INFORMATION SUPPLIED section start
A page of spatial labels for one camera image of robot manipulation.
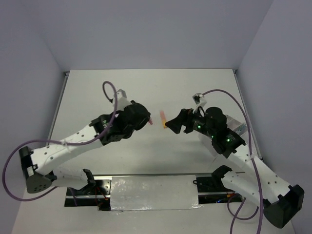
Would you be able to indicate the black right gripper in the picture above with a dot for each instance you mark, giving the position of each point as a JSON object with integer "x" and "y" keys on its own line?
{"x": 185, "y": 117}

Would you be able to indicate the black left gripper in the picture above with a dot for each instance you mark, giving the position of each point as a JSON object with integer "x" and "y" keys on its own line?
{"x": 144, "y": 122}

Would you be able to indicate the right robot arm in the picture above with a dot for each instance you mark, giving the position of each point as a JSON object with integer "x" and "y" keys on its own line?
{"x": 278, "y": 200}

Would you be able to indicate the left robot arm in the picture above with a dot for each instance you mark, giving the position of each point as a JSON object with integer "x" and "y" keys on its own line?
{"x": 42, "y": 166}

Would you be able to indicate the orange highlighter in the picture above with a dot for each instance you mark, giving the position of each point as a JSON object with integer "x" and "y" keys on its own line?
{"x": 163, "y": 119}

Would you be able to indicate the silver foil sheet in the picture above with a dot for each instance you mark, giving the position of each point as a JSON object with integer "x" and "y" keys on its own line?
{"x": 144, "y": 193}

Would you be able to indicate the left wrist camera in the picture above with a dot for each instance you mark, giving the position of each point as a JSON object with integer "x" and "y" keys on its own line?
{"x": 120, "y": 100}

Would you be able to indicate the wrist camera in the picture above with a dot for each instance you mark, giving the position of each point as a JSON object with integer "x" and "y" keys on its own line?
{"x": 120, "y": 100}
{"x": 199, "y": 100}

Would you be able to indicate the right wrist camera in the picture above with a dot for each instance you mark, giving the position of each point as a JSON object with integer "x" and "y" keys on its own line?
{"x": 199, "y": 100}

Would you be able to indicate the metal base rail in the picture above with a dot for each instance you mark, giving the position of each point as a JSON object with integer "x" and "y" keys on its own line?
{"x": 99, "y": 197}

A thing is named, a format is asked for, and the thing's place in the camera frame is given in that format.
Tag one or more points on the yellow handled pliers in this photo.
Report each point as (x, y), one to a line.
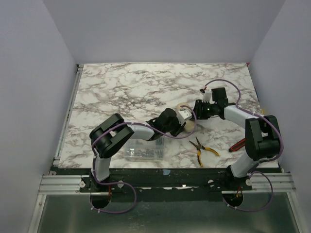
(200, 147)

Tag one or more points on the blue tape piece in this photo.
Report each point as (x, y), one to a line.
(166, 172)

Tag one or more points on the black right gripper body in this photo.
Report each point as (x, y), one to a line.
(199, 109)

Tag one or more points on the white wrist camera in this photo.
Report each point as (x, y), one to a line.
(206, 94)
(184, 115)

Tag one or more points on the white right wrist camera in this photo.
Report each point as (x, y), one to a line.
(206, 94)

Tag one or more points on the red black screwdriver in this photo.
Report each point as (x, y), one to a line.
(237, 146)

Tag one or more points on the aluminium rail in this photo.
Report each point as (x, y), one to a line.
(61, 184)
(65, 126)

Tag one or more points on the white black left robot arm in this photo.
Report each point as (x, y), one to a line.
(109, 137)

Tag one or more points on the beige umbrella case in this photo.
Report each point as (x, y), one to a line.
(189, 124)

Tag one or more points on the aluminium left side rail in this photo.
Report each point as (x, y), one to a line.
(65, 126)

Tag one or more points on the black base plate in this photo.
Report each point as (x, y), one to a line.
(190, 184)

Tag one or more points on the aluminium front rail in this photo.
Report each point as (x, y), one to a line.
(61, 184)

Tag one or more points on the clear plastic screw box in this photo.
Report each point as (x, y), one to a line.
(137, 149)

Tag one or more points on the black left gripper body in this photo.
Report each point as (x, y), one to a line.
(177, 128)

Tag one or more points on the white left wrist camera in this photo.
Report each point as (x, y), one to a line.
(184, 115)

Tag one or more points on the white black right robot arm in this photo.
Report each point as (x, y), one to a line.
(262, 135)

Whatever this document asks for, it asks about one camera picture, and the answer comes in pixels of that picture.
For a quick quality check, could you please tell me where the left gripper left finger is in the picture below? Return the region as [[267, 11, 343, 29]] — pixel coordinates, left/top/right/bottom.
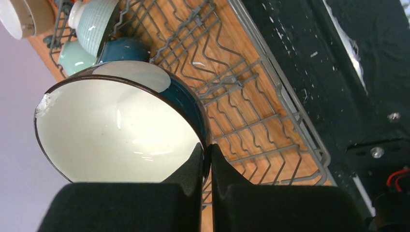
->
[[39, 144, 205, 232]]

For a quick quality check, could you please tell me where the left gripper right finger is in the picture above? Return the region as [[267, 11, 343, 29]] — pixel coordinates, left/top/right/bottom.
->
[[211, 144, 366, 232]]

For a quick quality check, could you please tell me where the mint green bowl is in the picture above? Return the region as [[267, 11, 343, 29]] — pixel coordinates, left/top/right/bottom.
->
[[58, 41, 96, 76]]

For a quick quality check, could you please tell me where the beige floral bowl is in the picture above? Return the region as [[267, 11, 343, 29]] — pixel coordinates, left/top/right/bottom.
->
[[24, 0, 55, 36]]

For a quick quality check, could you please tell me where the light blue striped bowl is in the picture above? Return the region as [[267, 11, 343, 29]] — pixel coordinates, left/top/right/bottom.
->
[[68, 0, 119, 57]]

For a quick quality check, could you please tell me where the dark teal glazed bowl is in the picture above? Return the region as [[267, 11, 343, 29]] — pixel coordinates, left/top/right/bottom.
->
[[96, 37, 150, 64]]

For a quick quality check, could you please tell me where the teal white dotted bowl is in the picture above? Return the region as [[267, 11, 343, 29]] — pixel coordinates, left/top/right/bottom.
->
[[34, 60, 212, 183]]

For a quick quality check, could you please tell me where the grey wire dish rack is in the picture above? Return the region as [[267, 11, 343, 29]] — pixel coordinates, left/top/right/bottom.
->
[[56, 0, 330, 186]]

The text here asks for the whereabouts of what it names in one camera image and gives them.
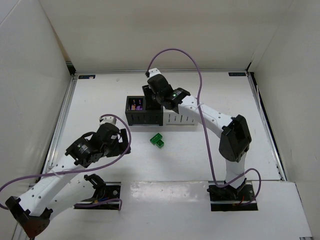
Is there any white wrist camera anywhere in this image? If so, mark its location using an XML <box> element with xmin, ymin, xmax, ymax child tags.
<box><xmin>99</xmin><ymin>116</ymin><xmax>117</xmax><ymax>126</ymax></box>
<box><xmin>145</xmin><ymin>68</ymin><xmax>162</xmax><ymax>78</ymax></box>

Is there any square green lego brick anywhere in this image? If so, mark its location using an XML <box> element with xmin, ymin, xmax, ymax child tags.
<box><xmin>155</xmin><ymin>139</ymin><xmax>165</xmax><ymax>149</ymax></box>

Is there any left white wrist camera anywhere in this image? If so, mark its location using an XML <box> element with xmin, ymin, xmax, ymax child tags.
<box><xmin>99</xmin><ymin>116</ymin><xmax>117</xmax><ymax>126</ymax></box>

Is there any black double bin container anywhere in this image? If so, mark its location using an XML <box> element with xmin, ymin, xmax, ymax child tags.
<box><xmin>125</xmin><ymin>96</ymin><xmax>163</xmax><ymax>126</ymax></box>

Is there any blue label left corner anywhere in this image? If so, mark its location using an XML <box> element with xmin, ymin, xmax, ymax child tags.
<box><xmin>78</xmin><ymin>75</ymin><xmax>96</xmax><ymax>80</ymax></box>

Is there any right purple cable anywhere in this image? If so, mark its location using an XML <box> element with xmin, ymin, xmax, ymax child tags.
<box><xmin>146</xmin><ymin>47</ymin><xmax>262</xmax><ymax>207</ymax></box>

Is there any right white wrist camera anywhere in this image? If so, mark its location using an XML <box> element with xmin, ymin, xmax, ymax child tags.
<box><xmin>145</xmin><ymin>68</ymin><xmax>162</xmax><ymax>78</ymax></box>

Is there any blue label corner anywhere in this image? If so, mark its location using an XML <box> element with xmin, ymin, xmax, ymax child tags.
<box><xmin>78</xmin><ymin>75</ymin><xmax>96</xmax><ymax>80</ymax></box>
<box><xmin>228</xmin><ymin>72</ymin><xmax>247</xmax><ymax>77</ymax></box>

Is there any white double bin container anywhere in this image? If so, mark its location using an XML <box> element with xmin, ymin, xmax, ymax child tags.
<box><xmin>163</xmin><ymin>108</ymin><xmax>198</xmax><ymax>126</ymax></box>

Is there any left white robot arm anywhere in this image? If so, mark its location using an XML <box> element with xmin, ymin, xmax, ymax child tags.
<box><xmin>5</xmin><ymin>122</ymin><xmax>132</xmax><ymax>239</ymax></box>

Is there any large green lego brick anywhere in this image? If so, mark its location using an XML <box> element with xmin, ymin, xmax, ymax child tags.
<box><xmin>150</xmin><ymin>133</ymin><xmax>163</xmax><ymax>145</ymax></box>

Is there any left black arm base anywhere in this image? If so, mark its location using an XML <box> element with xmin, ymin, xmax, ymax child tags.
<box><xmin>73</xmin><ymin>182</ymin><xmax>122</xmax><ymax>211</ymax></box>

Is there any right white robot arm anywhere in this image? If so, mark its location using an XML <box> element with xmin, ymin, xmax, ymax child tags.
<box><xmin>143</xmin><ymin>71</ymin><xmax>252</xmax><ymax>200</ymax></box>

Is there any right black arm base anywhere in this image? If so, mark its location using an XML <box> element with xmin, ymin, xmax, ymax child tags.
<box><xmin>207</xmin><ymin>183</ymin><xmax>258</xmax><ymax>212</ymax></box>

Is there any blue label right corner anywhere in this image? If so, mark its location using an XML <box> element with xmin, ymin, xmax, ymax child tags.
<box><xmin>228</xmin><ymin>72</ymin><xmax>247</xmax><ymax>77</ymax></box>

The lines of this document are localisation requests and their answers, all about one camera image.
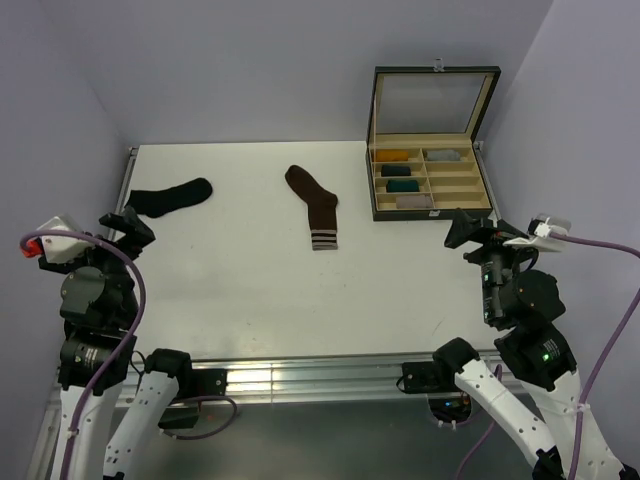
INFORMATION SUPPLIED section end
ASSIGNMENT:
Return, from the material above, each line holding the string "double".

WRITTEN SOLUTION:
Is there any black double bin container anywhere in this image? If so, mark its location using an XML <box> element with xmin, ymin, xmax, ymax child tags.
Is there any white double bin container anywhere in this image? If so, mark its location using an XML <box> element with xmin, ymin, xmax, ymax child tags.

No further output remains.